The Riverside Press-Enterprise is the latest daily newspaper to suffer drastic cuts in their staff. Parent company A.H. Belo Corp announced the completion of a Voluntary Severance Offer (VSO) aimed at reducing staff at their three principal newspapers, including the Dallas Morning News and the Providence (R.I.) Journal. At least 120 employees at the Press-Enterprise will take their leave on Friday, September 12, according to a source at the paper who declined to be identified. A total of 412 employees at the three papers accepted the buyout offer, according to an A.H. Belo press release.
However, not enough P-E staff accepted the voluntary buyout, leaving about 30 jobs subject to layoffs in the coming weeks. According to a memo written by A.H. Belo Executive V.P. Jim Moroney, “[I]n order to reduce our workforce to the necessary levels we will implement an involuntary reduction in force in specific departments or work groups to be completed in mid-to-late October.” This cutback follows similar recent staff reductions at the Los Angeles Times and the Inland Valley Daily Bulletin and San Bernardino Sun.
The cuts come as A.H. Belo (a subsidiary of Belo Corp. of Dallas, Texas) tries to work its way out of a $3.2 million dollar net loss in the second quarter ending in June. Belo says the expense of the staff reductions will save them $2.4 million in expenses and will be recorded in the final quarter of 2008. Overall, the total cost of the VSO is estimated at $11.2 million.
The Press-Enterprise cuts will come from “the news, consumer sales, packaging and production departments (excluding pressroom)” according to the press release. In a Press-Enterprise article this past July which addressed the buyout issue, P-E editor Maria De Varenne commented that readers would see greater emphasis on local and community news and that their investigative reporting would continue. A phone call to De Varenne from the IE Weekly was not returned.
The cuts were met with dismay by those within the journalism industry. Bob Berger, a lecturer at the Annenberg School of Journalism at USC, said, “there will be regrets in news circles” over the Press-Enterprise cuts, due to the respect the paper has received over the course of its 130 years for exemplifying “journalistic vigor.”
Also alarmed but not surprised by the cuts is Tom Rosenstiel, director of the Project for Excellence in Journalism, a media research organization based in Washington D.C. In July the PEJ completed a report entitled “The Changing Newsroom,” in which they interviewed editors of newspapers across the country to see how each publication is dealing with declining fortunes.
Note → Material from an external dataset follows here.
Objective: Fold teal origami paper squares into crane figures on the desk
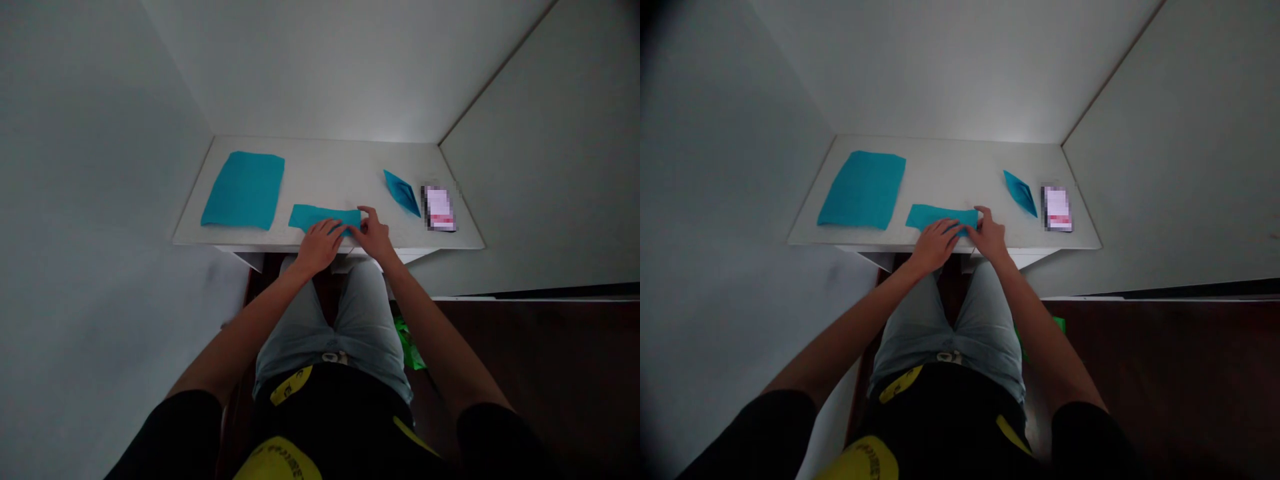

In an interview with the IE Weekly, Rosenstiel talked about the many troubles faced by newspapers in the Internet age, where changes in retailing and technology have given the industry a traumatizing one-two punch.
“You’re getting hit twice,” says Rosenstiel. “Once in the solar plexus and again in the gut. There has been a structural change in the revenue base.”
As circulation decreases and more people go online to receive their news, papers have found that advertisers have not followed, because online ads don’t have the same positive impact for their business. Some past cash generators for newspapers—like classified ads—have been almost completely wiped out by cyberspace competition. “Craigslist has had a devastating impact,” Rosenstiel says.
For the past 25 years newspapers have had more discretion in how they cut staff, with some publications stubbornly refusing to go along with the flow. That staunch opposition is no longer possible today, says Rosenstiel.
“You’re not just trimming back now—you’re cutting off a limb. You’re changing your mission, you’re changing your purpose, you’re narrowing your ambitions.”
The changing of missions has generally meant less foreign and national news in favor of locally based stories. Oddly, investigative reporting is still considered a valuable resource for most big dailies. “It’s good for the brand,” says Rosenstiel. But if a paper can find a way to cut something that can be easily outsourced, like a book or movie review, it will.
Where do the newspeople go, you ask? According to Rosenstiel, while some stay connected to the news industry by creating news blogs and doing their own citizen reporting, most have families to feed and are forced to look for work outside their chosen profession. Where the jettisoned P-E staff will go is anyone’s guess, but at least 30 others at the paper will have to make that same tough decision in the coming weeks when they, too, are cut loose.